= Spencer L. Seager =

American chemist

Spencer L. Seager is professor of chemistry at Weber State University.

==History==
He received his B.S. degree in chemistry and Ph.D. in physical chemistry from the University of Utah under the dean of science at the time, Henry Eyring; his adviser was J. Calvin Giddings.

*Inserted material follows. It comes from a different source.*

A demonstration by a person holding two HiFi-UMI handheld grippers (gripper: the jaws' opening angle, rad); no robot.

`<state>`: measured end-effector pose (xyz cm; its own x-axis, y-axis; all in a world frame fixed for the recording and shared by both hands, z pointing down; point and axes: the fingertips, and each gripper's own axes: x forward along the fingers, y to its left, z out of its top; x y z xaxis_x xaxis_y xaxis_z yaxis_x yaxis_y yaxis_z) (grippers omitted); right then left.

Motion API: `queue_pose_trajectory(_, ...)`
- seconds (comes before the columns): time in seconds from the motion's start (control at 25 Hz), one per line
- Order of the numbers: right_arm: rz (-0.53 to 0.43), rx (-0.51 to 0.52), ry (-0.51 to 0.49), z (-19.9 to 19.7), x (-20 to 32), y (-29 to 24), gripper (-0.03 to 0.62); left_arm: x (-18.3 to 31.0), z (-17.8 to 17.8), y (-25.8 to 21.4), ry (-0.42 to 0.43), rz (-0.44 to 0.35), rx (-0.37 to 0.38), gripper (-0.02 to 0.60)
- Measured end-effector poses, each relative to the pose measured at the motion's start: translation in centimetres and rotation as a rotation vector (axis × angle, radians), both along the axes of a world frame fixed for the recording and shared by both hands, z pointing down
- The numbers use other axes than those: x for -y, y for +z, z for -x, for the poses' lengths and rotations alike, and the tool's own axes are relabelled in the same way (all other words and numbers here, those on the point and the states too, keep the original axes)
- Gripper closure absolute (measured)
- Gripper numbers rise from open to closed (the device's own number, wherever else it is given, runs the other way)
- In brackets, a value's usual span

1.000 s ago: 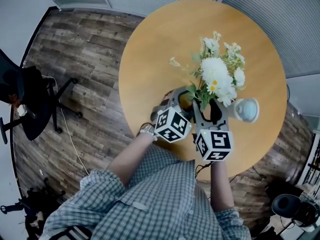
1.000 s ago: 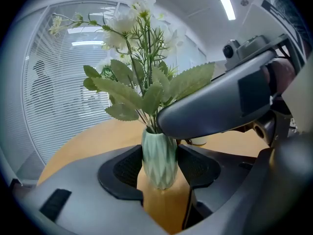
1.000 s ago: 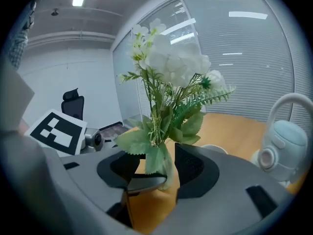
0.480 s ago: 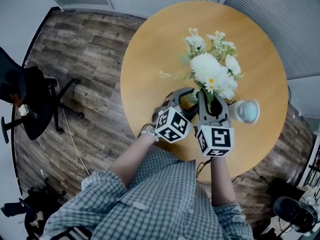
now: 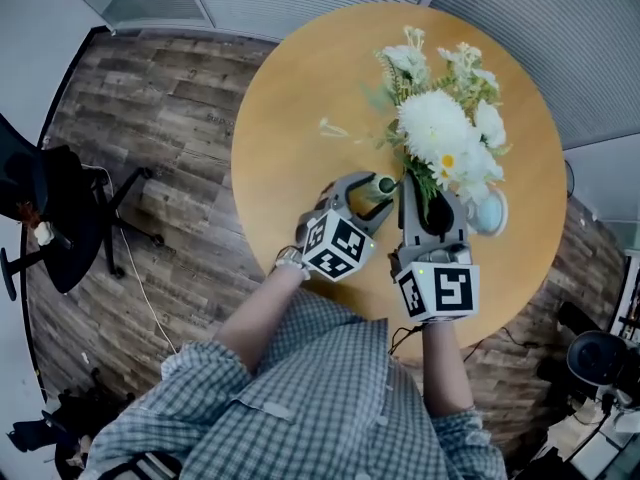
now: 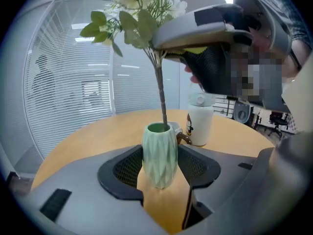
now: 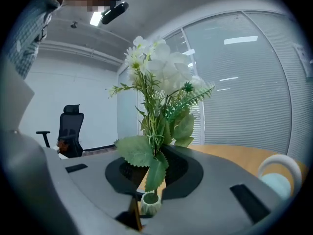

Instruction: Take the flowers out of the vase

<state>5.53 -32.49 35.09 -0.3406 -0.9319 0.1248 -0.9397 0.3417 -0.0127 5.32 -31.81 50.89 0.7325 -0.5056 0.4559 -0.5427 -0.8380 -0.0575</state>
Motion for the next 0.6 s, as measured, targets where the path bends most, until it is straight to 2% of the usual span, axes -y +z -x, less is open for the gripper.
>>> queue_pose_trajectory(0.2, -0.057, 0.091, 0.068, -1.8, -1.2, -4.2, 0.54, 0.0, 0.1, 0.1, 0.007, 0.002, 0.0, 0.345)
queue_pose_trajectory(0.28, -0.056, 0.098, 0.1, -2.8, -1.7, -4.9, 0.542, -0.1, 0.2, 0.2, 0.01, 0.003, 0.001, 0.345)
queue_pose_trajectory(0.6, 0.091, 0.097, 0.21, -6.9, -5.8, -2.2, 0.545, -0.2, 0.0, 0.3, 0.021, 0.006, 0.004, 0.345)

He began teaching at WSU in 1960. He served as chemistry department chairman from 1969 to 1993.

==Subjects taught==
He teaches introductory, general, and physical chemistry at the university and is also active in projects to help improve chemistry and other science education in local elementary schools.

==Books==
- Introductory Chemistry for Today
- Chemistry for Today: General, Organic, and Biochemistry
- Organic and Biochemistry for Today
- Safety Scale Laboratory Experiments for Chemistry For Today: General, Organic, and Biochemistry
- Environmental Chemistry: Air and Water Pollution

==Publications==

- "Energy, from Source to Use"
- "Rapid Determination of Gaseous Diffusion Coefficients by Means of Gas Chromatography Apparatus"
- "Temperature Dependence of Gas and Vapor Diffusion Coefficients"
- "Plate height in coiled columns"
- "Plate Height in Gas Chromatography"
- "Colorimetric Determination of Low Concentrations of Primary and Secondary Alcohols"
- "Rapid Diffusional Analysis by Chromatographic Methods"
- "Environmental Chemistry: Air and Water Pollution"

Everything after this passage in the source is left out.